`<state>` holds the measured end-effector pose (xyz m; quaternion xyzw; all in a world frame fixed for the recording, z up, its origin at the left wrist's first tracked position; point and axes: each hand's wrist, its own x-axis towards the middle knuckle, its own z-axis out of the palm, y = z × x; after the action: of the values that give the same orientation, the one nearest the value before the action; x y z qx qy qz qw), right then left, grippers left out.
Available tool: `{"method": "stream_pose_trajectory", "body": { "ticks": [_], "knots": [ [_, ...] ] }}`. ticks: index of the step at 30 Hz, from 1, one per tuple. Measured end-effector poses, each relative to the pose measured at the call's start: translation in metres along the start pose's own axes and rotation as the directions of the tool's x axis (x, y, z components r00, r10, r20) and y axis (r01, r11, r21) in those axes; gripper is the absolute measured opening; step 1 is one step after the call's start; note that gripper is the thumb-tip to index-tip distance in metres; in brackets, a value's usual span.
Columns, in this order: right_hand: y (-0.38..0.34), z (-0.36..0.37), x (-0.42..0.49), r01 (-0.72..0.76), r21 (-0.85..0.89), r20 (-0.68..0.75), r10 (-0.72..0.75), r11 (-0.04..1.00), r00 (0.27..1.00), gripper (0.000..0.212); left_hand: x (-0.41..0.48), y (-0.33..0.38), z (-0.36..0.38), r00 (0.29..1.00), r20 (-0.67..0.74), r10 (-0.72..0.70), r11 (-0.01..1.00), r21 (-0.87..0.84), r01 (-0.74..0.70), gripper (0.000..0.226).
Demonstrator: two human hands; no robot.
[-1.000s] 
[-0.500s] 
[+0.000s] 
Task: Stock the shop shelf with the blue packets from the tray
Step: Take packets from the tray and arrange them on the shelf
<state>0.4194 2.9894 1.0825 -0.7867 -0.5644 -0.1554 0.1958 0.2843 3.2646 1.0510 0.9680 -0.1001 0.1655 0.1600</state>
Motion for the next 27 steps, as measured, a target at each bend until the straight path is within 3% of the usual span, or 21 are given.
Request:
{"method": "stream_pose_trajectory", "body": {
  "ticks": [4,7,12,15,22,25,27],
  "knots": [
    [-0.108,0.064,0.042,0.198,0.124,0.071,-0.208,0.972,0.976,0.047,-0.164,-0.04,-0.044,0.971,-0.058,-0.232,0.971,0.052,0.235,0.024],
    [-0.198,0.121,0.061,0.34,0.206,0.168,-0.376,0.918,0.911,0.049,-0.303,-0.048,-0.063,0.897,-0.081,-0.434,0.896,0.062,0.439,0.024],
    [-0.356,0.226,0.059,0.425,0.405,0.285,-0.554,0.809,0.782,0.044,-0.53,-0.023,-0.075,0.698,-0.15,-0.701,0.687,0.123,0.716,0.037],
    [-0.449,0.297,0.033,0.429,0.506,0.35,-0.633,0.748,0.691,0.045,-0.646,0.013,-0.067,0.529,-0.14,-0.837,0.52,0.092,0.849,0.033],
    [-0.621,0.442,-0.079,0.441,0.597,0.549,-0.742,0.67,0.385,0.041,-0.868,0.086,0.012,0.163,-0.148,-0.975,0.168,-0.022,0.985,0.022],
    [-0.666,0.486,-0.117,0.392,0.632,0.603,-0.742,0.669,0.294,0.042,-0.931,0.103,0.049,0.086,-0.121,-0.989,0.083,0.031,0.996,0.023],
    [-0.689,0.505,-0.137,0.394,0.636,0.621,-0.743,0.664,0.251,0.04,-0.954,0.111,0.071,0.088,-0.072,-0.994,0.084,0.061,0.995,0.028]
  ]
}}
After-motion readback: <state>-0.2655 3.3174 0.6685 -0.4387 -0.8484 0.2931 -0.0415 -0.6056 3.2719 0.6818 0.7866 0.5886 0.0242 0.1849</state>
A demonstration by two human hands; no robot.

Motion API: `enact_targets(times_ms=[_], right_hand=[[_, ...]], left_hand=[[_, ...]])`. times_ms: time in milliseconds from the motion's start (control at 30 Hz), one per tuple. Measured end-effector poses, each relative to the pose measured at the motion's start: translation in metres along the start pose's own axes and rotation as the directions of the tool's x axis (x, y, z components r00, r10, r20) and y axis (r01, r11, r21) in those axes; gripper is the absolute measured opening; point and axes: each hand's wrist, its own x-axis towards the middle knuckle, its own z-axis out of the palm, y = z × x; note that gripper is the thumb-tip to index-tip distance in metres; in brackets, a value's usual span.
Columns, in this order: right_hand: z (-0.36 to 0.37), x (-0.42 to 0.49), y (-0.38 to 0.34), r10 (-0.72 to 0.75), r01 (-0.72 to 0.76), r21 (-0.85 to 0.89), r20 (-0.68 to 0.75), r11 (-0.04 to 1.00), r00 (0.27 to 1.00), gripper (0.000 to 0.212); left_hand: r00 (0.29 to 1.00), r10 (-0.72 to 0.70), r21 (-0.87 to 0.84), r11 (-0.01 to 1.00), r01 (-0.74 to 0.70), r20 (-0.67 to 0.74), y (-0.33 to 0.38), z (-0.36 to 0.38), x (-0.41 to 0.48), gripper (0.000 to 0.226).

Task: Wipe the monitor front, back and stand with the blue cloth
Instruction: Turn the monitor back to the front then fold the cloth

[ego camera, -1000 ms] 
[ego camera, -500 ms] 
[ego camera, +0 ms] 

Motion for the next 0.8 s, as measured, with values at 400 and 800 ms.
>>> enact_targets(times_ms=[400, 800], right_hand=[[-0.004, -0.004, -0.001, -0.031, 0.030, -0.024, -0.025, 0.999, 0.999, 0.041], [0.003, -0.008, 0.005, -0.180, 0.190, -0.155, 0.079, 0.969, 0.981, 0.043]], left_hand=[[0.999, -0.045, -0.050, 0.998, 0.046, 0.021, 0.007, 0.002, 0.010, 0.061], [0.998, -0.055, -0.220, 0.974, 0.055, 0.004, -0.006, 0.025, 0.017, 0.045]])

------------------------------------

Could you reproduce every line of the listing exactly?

`<state>` holds the measured end-effector pose (xyz m; quaternion xyzw; all in a world frame fixed for the recording, z up, its origin at the left wrist's first tracked position; point and axes: each hand's wrist, its own x-axis towards the middle knuckle, its own z-axis out of the palm, y = z × x; after the action: of the values that give the same orientation, the one nearest the value before the action; x y z qx qy qz qw), right then left, grippers left out.
Available tool: `{"method": "stream_pose_trajectory", "body": { "ticks": [_], "knots": [ [_, ...] ] }}`. ticks: index of the step at 30 Hz, from 1, one per tuple. Measured end-effector poses, each relative to the pose measured at the call's start: translation in metres along the start pose's own axes and rotation as the directions of the tool's x axis (x, y, z components r00, r10, r20) and y axis (r01, r11, r21) in those axes; gripper is the absolute measured opening; step 1 is one step after the call's start; note that gripper is the thumb-tip to index-tip distance in metres; in brackets, a value's usual span.
Columns, in this order: right_hand: y (-0.38..0.34), z (-0.36..0.37), x (-0.42..0.49), r01 (-0.72..0.76), r21 (-0.85..0.89), r20 (-0.68..0.75), r10 (-0.72..0.75), r11 (-0.04..1.00), r00 (0.27..1.00), gripper (0.000..0.212); left_hand: x (-0.41..0.48), y (-0.33..0.38), z (-0.36..0.38), r00 (0.29..1.00), r20 (-0.67..0.74), r10 (-0.72..0.70), r11 (-0.01..1.00), r21 (-0.87..0.84), r01 (-0.74..0.70), gripper (0.000..0.226).
Demonstrator: two human hands; no robot.
[-1.000s] 
[-0.500s] 
[+0.000s] 
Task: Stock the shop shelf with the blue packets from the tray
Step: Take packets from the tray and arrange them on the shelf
<state>0.4194 2.9894 1.0825 -0.7867 -0.5644 -0.1554 0.1958 0.2843 3.2646 1.0510 0.9680 -0.1001 0.1655 0.1600</state>
Motion for the next 27 steps, as measured, a target at each bend until the straight path is within 3% of the usual span, or 21 are given.
Request:
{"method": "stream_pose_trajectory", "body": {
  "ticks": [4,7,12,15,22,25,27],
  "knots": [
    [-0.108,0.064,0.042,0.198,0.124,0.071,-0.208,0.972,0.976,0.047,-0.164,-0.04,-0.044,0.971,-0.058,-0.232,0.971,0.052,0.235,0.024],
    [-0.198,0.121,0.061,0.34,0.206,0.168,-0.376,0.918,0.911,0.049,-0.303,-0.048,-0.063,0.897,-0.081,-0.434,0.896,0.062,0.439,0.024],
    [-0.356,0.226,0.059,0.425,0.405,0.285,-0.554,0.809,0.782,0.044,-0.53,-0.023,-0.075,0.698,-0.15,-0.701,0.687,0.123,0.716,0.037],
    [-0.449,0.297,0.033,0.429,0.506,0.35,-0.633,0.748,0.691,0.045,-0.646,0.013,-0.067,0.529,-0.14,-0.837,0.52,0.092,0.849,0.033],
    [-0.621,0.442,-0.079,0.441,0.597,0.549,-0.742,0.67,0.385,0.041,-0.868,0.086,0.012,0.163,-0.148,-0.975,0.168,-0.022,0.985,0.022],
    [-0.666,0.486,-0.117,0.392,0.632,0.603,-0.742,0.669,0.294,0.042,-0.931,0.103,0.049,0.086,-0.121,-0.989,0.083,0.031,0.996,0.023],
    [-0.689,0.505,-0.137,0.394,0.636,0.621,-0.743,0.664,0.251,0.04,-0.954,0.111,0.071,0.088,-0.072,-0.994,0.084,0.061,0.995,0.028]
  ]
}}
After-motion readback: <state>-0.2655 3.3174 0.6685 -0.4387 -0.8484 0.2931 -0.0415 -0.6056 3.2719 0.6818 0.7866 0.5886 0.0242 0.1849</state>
A demonstration by two human hands; no robot.

Motion API: `enact_targets(times_ms=[_], right_hand=[[_, ...]], left_hand=[[_, ...]])`. times_ms: time in milliseconds from the motion's start (control at 30 Hz), one per tuple. Measured end-effector poses, each relative to the pose measured at the motion's start: translation in metres along the start pose's own axes and rotation as the directions of the tool's x axis (x, y, z components r00, r10, r20) and y axis (r01, r11, r21) in those axes; gripper is the absolute measured opening; point and axes: each hand's wrist, its own x-axis towards the middle knuckle, its own z-axis out of the palm, y = z × x; note that gripper is the thumb-tip to index-tip distance in metres; in brackets, a value's usual span.
Columns, in this order: right_hand: z (-0.36 to 0.37), x (-0.42 to 0.49), y (-0.38 to 0.34), r10 (-0.72 to 0.75), r01 (-0.72 to 0.76), r21 (-0.85 to 0.89), r20 (-0.68 to 0.75), r11 (-0.04 to 1.00), r00 (0.27 to 1.00), gripper (0.000 to 0.212); left_hand: r00 (0.29 to 1.00), r10 (-0.72 to 0.70), r21 (-0.87 to 0.84), r11 (-0.01 to 1.00), r01 (-0.74 to 0.70), r20 (-0.67 to 0.74), y (-0.33 to 0.38), z (-0.36 to 0.38), x (-0.41 to 0.48), gripper (0.000 to 0.226).

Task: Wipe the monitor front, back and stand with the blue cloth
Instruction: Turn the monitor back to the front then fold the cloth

[ego camera, -1000 ms] 
[ego camera, -500 ms] 
[ego camera, +0 ms] 

Motion for the next 0.8 s, as measured, with values at 400 and 800 ms.
>>> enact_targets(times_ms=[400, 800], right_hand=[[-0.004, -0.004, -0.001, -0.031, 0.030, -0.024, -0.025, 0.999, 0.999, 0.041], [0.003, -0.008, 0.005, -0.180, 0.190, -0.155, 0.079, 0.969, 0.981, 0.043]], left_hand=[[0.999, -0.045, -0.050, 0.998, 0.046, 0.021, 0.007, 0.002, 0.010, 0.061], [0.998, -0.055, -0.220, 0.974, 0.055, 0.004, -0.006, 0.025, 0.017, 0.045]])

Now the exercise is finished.